Following the emergence of SARS-CoV-2 in China, the virus rapidly spread around the world. The first case of SARS-CoV-2 in Israel was detected in mid-February and was followed by a steady increase in case reports. This led the Israeli government to increasingly impose strict measures of social distancing up to a near-complete lockdown. These measures were effective in reducing case counts, which peaked in early April and declined steadily until May. Unfortunately, due to the relaxation of social distancing in May, case counts have dramatically increased and Israel is currently experiencing a severe second wave of infections.

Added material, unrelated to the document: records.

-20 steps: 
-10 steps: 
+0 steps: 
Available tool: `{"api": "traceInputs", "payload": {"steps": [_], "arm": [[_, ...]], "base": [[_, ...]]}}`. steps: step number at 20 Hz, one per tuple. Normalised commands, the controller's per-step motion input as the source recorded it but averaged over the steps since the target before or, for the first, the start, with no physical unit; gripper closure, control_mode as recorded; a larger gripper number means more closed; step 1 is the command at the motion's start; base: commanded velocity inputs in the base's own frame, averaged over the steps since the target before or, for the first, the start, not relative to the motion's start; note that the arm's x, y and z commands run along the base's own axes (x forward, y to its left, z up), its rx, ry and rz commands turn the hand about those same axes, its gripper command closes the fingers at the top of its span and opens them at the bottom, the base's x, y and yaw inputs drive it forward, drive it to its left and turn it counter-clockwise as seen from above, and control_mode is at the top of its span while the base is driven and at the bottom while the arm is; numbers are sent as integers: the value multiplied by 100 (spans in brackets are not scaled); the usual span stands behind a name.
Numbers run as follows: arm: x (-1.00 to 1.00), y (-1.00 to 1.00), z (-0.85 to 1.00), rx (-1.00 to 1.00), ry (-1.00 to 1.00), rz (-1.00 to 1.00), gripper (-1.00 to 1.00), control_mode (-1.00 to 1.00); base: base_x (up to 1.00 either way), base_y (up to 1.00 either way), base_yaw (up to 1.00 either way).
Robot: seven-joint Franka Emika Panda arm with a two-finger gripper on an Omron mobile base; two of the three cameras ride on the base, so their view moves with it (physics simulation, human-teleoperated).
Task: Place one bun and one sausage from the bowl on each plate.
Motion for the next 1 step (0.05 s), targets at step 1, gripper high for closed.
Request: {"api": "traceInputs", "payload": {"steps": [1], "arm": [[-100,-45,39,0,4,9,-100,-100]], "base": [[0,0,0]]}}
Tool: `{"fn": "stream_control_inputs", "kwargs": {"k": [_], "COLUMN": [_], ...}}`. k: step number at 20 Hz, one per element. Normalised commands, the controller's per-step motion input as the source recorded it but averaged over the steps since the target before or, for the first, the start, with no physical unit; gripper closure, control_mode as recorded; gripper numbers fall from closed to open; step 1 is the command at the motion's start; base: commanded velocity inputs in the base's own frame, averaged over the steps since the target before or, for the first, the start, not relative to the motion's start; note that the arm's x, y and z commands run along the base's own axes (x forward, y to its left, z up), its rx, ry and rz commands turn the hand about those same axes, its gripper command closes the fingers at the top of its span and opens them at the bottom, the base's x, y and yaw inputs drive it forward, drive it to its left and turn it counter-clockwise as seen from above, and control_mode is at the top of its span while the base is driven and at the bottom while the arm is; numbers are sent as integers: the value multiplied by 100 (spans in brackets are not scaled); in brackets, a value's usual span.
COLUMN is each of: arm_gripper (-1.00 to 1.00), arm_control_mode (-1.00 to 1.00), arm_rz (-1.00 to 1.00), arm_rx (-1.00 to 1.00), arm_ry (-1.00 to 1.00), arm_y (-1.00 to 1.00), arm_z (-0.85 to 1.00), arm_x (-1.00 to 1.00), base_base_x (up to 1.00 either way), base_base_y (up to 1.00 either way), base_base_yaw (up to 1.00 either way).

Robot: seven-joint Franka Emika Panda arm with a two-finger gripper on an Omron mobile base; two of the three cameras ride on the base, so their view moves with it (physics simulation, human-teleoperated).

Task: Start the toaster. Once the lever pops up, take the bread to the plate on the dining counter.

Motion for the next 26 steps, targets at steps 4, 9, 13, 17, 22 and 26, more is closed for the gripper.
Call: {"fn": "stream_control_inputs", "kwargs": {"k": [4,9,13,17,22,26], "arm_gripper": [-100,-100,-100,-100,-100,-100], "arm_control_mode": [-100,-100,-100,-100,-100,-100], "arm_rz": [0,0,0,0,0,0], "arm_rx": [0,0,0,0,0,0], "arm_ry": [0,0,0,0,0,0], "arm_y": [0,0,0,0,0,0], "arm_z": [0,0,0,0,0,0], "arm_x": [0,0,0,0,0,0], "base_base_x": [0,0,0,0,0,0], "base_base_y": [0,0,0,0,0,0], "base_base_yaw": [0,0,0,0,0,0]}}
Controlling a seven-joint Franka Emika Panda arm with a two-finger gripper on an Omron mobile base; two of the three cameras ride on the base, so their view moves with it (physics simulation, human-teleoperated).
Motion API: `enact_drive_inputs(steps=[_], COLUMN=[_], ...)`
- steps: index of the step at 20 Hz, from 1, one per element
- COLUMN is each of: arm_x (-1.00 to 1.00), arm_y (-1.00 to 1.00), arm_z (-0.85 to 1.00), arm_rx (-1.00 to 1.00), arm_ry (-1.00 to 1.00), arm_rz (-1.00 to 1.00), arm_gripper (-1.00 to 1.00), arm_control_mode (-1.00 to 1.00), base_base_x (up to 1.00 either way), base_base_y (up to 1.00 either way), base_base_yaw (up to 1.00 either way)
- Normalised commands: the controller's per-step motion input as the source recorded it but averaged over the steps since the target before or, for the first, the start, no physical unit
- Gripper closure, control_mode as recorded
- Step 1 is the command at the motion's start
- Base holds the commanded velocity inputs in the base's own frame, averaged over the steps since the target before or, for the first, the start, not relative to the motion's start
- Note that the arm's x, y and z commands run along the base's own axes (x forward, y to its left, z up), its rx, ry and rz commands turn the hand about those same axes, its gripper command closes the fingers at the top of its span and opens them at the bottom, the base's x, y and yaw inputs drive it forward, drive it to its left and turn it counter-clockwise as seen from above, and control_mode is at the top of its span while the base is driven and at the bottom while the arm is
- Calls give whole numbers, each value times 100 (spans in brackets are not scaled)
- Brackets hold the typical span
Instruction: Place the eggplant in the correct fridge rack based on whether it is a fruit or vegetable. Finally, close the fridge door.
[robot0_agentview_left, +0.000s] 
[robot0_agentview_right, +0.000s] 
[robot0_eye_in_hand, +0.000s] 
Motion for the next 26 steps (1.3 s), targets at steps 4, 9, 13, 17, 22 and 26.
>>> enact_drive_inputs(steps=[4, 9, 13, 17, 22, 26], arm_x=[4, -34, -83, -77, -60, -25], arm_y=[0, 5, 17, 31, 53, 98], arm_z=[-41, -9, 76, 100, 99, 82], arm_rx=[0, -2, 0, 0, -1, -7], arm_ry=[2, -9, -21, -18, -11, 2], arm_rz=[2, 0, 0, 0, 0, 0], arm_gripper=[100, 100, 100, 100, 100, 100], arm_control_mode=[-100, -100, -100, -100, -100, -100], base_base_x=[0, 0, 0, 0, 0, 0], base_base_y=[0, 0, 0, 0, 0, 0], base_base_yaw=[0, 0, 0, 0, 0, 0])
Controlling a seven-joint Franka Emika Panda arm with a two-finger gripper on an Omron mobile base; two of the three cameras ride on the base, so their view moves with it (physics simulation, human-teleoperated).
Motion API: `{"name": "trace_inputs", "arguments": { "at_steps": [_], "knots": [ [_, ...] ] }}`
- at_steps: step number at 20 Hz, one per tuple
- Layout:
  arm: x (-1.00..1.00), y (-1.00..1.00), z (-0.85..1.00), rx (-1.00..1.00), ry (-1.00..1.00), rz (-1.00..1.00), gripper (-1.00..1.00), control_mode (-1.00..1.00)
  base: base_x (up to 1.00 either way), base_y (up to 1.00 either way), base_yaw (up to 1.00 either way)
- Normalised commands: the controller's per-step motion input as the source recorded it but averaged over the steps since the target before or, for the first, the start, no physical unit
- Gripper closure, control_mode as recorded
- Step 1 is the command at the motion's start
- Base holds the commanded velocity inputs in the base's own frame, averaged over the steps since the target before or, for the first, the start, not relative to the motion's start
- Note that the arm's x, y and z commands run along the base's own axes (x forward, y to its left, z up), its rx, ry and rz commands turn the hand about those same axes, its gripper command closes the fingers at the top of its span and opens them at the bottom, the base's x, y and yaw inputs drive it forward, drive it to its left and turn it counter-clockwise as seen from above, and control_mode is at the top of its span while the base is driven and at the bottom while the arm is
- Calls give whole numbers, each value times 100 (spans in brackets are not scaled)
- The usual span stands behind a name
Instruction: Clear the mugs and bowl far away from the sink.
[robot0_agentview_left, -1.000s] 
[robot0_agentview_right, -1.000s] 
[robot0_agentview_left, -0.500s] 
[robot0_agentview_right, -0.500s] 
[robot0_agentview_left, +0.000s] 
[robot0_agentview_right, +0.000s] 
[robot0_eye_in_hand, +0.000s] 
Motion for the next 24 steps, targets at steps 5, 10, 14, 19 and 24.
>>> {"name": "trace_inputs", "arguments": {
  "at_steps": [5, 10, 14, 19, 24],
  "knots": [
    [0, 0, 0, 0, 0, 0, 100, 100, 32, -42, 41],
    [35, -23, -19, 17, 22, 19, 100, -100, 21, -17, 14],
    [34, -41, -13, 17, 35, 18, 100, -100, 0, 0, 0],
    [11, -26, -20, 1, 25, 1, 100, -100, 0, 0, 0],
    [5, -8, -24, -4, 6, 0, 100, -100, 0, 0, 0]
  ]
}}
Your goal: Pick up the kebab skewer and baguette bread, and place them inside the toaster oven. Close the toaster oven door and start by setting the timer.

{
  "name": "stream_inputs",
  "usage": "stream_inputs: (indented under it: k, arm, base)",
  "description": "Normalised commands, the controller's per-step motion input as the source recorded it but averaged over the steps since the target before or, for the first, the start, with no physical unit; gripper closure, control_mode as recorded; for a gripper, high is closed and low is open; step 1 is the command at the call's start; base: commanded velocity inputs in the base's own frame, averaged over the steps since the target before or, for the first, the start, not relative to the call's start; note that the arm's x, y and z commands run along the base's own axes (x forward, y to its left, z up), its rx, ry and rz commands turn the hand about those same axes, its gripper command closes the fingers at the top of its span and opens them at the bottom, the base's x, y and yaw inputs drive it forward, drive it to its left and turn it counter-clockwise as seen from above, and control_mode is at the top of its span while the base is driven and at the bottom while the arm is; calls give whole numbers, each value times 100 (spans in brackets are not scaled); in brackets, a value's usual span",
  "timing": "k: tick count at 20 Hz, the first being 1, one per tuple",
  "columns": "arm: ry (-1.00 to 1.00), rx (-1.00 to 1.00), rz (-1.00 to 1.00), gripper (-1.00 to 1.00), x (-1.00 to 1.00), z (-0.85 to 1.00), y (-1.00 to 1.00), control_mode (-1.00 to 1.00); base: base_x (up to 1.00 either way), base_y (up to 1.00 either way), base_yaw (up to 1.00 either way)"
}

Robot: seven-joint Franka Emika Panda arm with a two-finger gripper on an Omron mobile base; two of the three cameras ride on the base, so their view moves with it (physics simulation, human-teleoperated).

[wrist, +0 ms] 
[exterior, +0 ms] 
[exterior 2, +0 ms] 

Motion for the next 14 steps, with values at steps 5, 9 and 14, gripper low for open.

As the epidemic took off, there were many unknowns regarding the dynamics of virus spread. We reasoned that genomic sequences of the virus held many answers to the unknowns. We were particularly interested in inferring the incidence of the virus in Israel, that is, the number of new people becoming infected, and whether case reports reflected these inferred incidence levels in Israel. We further wished to estimate which countries were responsible for importing infections into Israel, and the efficacy of interventions in slowing the spread of the virus.
In our recent study, we collected and sequenced virus samples from hospitals spanning the entire geography of Israel. Based on mutations identified in these samples, along with those identified across thousands of viruses sequenced around the globe, we sought to track virus spread into and within Israel. By doing so, we were able to estimate that about 70% of the introductions into Israel were from the United States, much lower than the proportion inferred when tracking incoming travelers. This discrepancy led us to infer that during a gap in policy that lasted about two weeks in March, travelers from the U.S were not quarantined and contributed to massive spread of the virus.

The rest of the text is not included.